La misma postura comparte Mari Jiménez quien, a sus 69 años, no ve oportuno trasladarse a una casa más pequeña que la suya, donde vive desde hace medio siglo. "Me ofrecieron irme aquí al lado, a un piso que han arreglado y que tiene solo dos habitaciones, cuando el mío tiene tres y si hay casas nuevas para unos las tiene que haber para otros y yo no pienso moverme a una vieja". Adoración Díaz Rodríguez, a quien todos llaman cariñosamente Dorita, tampoco está por la labor de irse de su vivienda con tres cuartos a una de menos espacio. "Somos seis, no puedo coger una casa con dos habitaciones porque no cabemos, ¿dónde nos metemos?".

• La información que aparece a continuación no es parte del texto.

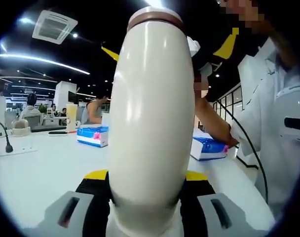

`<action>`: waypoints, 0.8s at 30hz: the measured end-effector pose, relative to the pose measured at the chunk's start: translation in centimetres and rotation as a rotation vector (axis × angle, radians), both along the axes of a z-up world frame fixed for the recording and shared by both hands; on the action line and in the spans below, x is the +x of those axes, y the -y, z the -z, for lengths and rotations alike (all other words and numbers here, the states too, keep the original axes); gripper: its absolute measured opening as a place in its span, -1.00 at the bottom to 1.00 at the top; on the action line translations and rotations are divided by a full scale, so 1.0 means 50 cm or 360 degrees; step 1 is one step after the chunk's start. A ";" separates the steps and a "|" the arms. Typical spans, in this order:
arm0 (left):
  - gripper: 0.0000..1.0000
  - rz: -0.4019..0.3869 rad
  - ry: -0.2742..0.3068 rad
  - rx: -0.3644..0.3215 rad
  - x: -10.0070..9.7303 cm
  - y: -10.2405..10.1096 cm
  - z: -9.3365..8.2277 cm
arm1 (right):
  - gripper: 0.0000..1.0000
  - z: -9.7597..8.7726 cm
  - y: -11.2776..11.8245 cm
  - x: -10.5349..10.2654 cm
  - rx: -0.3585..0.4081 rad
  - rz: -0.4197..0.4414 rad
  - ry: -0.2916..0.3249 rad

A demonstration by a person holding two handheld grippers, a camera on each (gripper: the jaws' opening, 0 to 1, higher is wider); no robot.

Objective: Grasp the water cup twist off the cup lid place the cup lid on the table

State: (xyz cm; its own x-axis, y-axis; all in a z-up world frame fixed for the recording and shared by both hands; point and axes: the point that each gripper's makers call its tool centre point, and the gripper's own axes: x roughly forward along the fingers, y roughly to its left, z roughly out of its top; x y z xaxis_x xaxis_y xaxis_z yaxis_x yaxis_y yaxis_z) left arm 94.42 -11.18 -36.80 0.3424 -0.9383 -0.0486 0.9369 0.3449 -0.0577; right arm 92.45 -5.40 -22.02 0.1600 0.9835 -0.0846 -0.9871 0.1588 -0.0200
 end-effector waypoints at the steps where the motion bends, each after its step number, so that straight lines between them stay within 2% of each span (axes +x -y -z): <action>1: 0.12 0.0000 -0.0001 -0.0001 0.000 0.000 0.000 | 0.66 0.001 0.000 0.001 0.0000 0.0003 -0.0001; 10: 0.11 0.0005 0.0012 0.0004 0.003 0.000 0.000 | 0.66 0.003 0.008 0.004 0.0028 0.0013 -0.0021; 15: 0.10 -0.0001 0.0013 0.0005 0.006 0.000 0.000 | 0.61 0.006 0.008 0.009 0.0052 0.0020 -0.0064; 24: 0.10 0.0003 0.0031 0.0012 0.005 0.001 0.001 | 0.56 0.002 0.010 0.005 0.0064 0.0023 -0.0056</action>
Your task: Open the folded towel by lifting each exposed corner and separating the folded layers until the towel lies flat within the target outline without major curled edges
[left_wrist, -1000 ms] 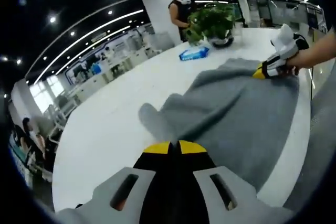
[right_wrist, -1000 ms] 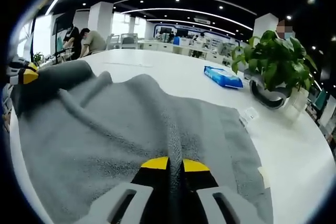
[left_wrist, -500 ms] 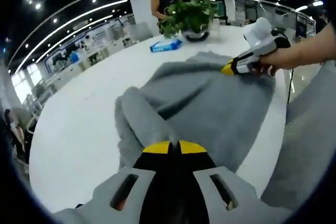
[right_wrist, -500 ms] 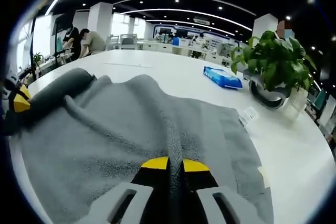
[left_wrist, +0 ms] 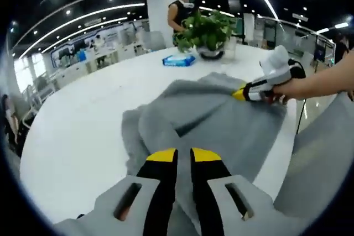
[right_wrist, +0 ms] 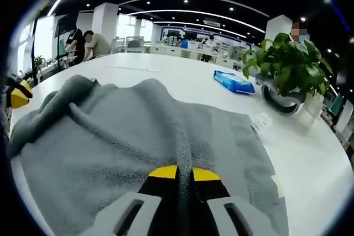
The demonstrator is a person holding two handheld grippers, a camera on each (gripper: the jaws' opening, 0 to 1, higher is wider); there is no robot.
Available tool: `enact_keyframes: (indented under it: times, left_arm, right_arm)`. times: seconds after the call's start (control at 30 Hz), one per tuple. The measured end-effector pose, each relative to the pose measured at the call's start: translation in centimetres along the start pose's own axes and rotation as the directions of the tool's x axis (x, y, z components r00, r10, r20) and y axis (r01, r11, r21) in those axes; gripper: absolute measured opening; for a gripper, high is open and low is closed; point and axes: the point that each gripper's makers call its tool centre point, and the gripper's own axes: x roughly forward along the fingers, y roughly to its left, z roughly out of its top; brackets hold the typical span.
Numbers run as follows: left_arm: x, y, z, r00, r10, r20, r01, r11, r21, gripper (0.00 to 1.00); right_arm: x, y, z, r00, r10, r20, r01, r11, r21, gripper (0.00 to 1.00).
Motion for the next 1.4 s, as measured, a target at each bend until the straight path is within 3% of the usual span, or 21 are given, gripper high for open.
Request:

Esa misma pregunta podrá hacérsela Dorita mañana a Javier Doreste, quien comentó ayer que aunque el proceso de realojo se ha ralentizado, se espera que en dos o tres meses todos los vecinos estén reubicados en las casas de alquiler en las que vivirán los dos próximos años antes que hayan finalizado las obras de los 83 hogares nuevos que se construirán en "Venezuela 2" dentro del ARRU de Tamaraceite que se llevará a cabo en dos proyectos presupuestados en más de 6,6 millones de euros. De la demolición del primero se encargará la Constructora San José, mientras que de la cimentación de los edificios lo hará Constuctia Obras e Ingeniería SL. "La primera fase es la única que se verá ralentizada por el realojo, pero no el resto de la obra", apuntó el concejal de Urbanismo. Una situación que se podría haber evitado según los dirigente de la plataforma vecinal Platamaraceite 354, si se hubiese iniciado la reubicación de los residentes de la zona contando con las viviendas suficientes para ello. Y es que entre otras cosas, la puesta en marcha de esta iniciativa por la que llevan luchando en el barrio "desde 2005" se ha traducido en una oleada de robos que se ha extendido por la mayoría de los edificios del Patronato donde han arrancado chapas y ladrillos de los balcones, han arrancado puertas enteras y se han llevado contadores de la luz sin cortarse ni un pelo, aunque varias familias siguen viviendo en los ahora fantasmales portales. "Yo pillé a uno intentando llevarse nuestros cables del agua", cuenta María Jesús Saavedra. Por lo que han optado en su portal en poner un candado al contador. No obstante, el mayor miedo es que les pueda pasar algo ya que a algún vecino se les han metido en la casa. Para evitarlo, han decidido turnarse para vigilar desde las azoteas, ya que la entrada y salida de los maleantes no cesa ni de madrugada. "Mi hijo está obsesionado con cada ruido y yo tengo temor de que le vaya a pasar algo", apunta preocupada Dolores Almeida. Una situación de "constante peligro", también para los menores que se meten a jugar en los bloques, en la que todos coinciden que no pueden seguir viviendo durante mucho más tiempo.